Each entry has to be printed again exactly.

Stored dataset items

********************

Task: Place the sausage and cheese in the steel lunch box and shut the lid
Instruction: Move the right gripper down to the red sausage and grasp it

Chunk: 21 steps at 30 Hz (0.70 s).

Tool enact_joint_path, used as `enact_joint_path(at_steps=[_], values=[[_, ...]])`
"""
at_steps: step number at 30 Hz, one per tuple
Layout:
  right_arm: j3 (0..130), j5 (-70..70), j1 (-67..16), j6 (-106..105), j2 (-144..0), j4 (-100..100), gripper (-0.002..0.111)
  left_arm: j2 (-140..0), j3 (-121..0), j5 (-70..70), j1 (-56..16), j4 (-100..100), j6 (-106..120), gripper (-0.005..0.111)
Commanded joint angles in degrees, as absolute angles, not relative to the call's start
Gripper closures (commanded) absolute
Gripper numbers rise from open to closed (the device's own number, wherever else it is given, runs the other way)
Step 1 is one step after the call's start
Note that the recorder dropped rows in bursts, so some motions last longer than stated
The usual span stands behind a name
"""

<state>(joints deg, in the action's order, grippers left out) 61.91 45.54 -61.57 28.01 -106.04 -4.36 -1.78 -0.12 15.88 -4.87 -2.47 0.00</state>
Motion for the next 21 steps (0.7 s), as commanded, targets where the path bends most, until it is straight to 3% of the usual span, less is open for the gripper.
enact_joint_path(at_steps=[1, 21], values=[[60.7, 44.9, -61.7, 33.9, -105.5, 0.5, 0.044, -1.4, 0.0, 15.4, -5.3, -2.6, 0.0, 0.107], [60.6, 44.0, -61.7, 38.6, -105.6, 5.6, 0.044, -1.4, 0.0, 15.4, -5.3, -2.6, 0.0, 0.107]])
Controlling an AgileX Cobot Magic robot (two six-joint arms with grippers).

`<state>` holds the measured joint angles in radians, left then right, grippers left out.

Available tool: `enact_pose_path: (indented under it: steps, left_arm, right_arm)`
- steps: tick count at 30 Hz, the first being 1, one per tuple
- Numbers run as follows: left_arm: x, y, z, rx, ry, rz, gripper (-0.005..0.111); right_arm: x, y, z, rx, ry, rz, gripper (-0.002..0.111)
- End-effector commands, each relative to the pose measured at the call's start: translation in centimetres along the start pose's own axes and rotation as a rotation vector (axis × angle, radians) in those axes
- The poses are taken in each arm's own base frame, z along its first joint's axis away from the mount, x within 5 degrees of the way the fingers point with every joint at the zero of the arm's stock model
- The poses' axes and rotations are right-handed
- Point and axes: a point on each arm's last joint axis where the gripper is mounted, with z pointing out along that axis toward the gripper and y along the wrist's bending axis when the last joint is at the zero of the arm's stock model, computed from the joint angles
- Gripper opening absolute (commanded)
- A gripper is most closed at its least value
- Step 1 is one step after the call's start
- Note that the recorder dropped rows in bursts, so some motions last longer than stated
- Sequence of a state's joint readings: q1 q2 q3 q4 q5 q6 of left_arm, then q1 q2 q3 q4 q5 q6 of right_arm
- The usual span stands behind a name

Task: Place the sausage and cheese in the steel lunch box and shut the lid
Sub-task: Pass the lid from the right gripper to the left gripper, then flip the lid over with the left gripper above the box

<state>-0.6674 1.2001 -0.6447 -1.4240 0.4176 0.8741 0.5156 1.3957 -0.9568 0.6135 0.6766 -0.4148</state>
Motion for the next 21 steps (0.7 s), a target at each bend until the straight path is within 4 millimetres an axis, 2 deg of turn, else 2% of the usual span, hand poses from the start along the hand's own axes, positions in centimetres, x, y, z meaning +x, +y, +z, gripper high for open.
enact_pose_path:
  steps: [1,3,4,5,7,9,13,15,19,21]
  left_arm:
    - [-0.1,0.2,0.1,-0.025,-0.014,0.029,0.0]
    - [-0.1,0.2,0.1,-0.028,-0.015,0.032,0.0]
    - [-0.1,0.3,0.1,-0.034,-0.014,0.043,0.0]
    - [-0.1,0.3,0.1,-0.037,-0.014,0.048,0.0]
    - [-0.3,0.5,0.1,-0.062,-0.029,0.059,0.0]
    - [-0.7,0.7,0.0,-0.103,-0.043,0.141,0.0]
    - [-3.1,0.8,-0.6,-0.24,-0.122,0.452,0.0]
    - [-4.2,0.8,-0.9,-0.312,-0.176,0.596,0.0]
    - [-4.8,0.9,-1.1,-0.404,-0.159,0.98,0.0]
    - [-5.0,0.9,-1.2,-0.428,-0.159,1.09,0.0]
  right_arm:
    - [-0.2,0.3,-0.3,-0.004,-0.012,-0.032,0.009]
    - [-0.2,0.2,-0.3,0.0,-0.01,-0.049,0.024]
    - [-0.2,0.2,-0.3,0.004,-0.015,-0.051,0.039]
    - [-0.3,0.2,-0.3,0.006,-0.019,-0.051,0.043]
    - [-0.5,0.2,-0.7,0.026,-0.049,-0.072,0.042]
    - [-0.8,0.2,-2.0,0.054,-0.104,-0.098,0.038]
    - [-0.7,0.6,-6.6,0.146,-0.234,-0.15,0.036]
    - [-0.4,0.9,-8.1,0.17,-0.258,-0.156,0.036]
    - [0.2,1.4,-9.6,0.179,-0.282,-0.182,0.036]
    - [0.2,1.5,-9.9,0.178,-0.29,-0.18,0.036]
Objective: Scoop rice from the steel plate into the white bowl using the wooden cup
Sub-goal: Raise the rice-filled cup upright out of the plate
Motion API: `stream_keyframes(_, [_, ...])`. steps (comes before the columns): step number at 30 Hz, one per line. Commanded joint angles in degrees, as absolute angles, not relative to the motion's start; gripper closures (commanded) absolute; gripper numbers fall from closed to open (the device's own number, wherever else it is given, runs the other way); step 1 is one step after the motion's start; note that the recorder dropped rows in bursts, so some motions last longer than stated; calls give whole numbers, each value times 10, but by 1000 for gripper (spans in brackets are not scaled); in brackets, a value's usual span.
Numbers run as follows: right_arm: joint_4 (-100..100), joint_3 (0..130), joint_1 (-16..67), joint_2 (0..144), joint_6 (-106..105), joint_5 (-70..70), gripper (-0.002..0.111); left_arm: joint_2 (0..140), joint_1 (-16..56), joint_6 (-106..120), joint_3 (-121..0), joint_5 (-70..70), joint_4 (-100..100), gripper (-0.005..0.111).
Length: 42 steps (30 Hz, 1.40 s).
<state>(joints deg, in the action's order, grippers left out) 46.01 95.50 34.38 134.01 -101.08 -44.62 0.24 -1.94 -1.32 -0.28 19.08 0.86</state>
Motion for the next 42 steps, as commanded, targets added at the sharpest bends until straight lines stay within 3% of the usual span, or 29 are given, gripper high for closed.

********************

(Expected answer)
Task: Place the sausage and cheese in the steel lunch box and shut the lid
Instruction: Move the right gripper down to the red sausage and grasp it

Chunk: 21 steps at 30 Hz (0.70 s).

Tool enact_joint_path, used as `enact_joint_path(at_steps=[_], values=[[_, ...]])`
"""
at_steps: step number at 30 Hz, one per tuple
Layout:
  right_arm: j3 (0..130), j5 (-70..70), j1 (-67..16), j6 (-106..105), j2 (-144..0), j4 (-100..100), gripper (-0.002..0.111)
  left_arm: j2 (-140..0), j3 (-121..0), j5 (-70..70), j1 (-56..16), j4 (-100..100), j6 (-106..120), gripper (-0.005..0.111)
Commanded joint angles in degrees, as absolute angles, not relative to the call's start
Gripper closures (commanded) absolute
Gripper numbers rise from open to closed (the device's own number, wherever else it is given, runs the other way)
Step 1 is one step after the call's start
Note that the recorder dropped rows in bursts, so some motions last longer than stated
The usual span stands behind a name
"""

<state>(joints deg, in the action's order, grippers left out) 61.91 45.54 -61.57 28.01 -106.04 -4.36 -1.78 -0.12 15.88 -4.87 -2.47 0.00</state>
Motion for the next 21 steps (0.7 s), as commanded, targets where the path bends most, until it is straight to 3% of the usual span, less is open for the gripper.
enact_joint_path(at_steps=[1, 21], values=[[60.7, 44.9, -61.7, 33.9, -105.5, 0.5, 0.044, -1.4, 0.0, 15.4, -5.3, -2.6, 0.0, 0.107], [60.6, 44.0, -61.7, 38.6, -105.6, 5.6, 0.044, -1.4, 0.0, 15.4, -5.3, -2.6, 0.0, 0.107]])
Controlling an AgileX Cobot Magic robot (two six-joint arms with grippers).

`<state>` holds the measured joint angles in radians, left then right, grippers left out.

Available tool: `enact_pose_path: (indented under it: steps, left_arm, right_arm)`
- steps: tick count at 30 Hz, the first being 1, one per tuple
- Numbers run as follows: left_arm: x, y, z, rx, ry, rz, gripper (-0.005..0.111); right_arm: x, y, z, rx, ry, rz, gripper (-0.002..0.111)
- End-effector commands, each relative to the pose measured at the call's start: translation in centimetres along the start pose's own axes and rotation as a rotation vector (axis × angle, radians) in those axes
- The poses are taken in each arm's own base frame, z along its first joint's axis away from the mount, x within 5 degrees of the way the fingers point with every joint at the zero of the arm's stock model
- The poses' axes and rotations are right-handed
- Point and axes: a point on each arm's last joint axis where the gripper is mounted, with z pointing out along that axis toward the gripper and y along the wrist's bending axis when the last joint is at the zero of the arm's stock model, computed from the joint angles
- Gripper opening absolute (commanded)
- A gripper is most closed at its least value
- Step 1 is one step after the call's start
- Note that the recorder dropped rows in bursts, so some motions last longer than stated
- Sequence of a state's joint readings: q1 q2 q3 q4 q5 q6 of left_arm, then q1 q2 q3 q4 q5 q6 of right_arm
- The usual span stands behind a name

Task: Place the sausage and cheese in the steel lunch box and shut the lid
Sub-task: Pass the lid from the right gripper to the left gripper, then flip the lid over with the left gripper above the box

<state>-0.6674 1.2001 -0.6447 -1.4240 0.4176 0.8741 0.5156 1.3957 -0.9568 0.6135 0.6766 -0.4148</state>
Motion for the next 21 steps (0.7 s), a target at each bend until the straight path is within 4 millimetres an axis, 2 deg of turn, else 2% of the usual span, hand poses from the start along the hand's own axes, positions in centimetres, x, y, z meaning +x, +y, +z, gripper high for open.
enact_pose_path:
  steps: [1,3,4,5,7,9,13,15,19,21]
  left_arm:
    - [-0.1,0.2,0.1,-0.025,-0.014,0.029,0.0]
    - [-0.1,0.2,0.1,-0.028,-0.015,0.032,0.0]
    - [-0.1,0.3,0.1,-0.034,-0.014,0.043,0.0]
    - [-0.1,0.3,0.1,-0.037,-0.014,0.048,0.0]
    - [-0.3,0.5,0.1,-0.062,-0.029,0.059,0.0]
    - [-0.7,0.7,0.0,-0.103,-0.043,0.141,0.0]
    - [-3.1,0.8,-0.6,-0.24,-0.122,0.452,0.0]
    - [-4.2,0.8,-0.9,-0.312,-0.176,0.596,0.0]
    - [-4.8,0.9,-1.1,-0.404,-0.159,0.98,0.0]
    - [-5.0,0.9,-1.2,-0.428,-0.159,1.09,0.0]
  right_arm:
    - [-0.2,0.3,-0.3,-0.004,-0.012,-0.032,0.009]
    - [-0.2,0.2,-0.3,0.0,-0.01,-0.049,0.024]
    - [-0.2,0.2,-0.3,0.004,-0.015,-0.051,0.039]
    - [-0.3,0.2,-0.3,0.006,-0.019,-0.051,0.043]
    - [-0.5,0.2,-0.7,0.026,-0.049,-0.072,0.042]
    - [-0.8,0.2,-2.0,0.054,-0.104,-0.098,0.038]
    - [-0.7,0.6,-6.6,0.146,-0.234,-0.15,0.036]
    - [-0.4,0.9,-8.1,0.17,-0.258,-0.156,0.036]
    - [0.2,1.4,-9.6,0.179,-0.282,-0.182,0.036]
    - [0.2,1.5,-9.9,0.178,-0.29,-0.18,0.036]
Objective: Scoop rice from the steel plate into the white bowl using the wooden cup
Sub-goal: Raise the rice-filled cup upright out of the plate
Motion API: `stream_keyframes(_, [_, ...])`. steps (comes before the columns): step number at 30 Hz, one per line. Commanded joint angles in degrees, as absolute angles, not relative to the motion's start; gripper closures (commanded) absolute; gripper numbers fall from closed to open (the device's own number, wherever else it is given, runs the other way); step 1 is one step after the motion's start; note that the recorder dropped rows in bursts, so some motions last longer than stated; calls give whole numbers, each value times 10, but by 1000 for gripper (spans in brackets are not scaled); in brackets, a value's usual span.
Numbers run as follows: right_arm: joint_4 (-100..100), joint_3 (0..130), joint_1 (-16..67), joint_2 (0..144), joint_6 (-106..105), joint_5 (-70..70), gripper (-0.002..0.111); left_arm: joint_2 (0..140), joint_1 (-16..56), joint_6 (-106..120), joint_3 (-121..0), joint_5 (-70..70), joint_4 (-100..100), gripper (-0.005..0.111).
Length: 42 steps (30 Hz, 1.40 s).
<state>(joints deg, in the action's order, grippers left out) 46.01 95.50 34.38 134.01 -101.08 -44.62 0.24 -1.94 -1.32 -0.28 19.08 0.86</state>
Motion for the next 42 steps, as commanded, targets added at the sharpest bends until straight lines stay within 3% of the usual span, or 29 are given, gripper high for closed.

The answer contains nothing more.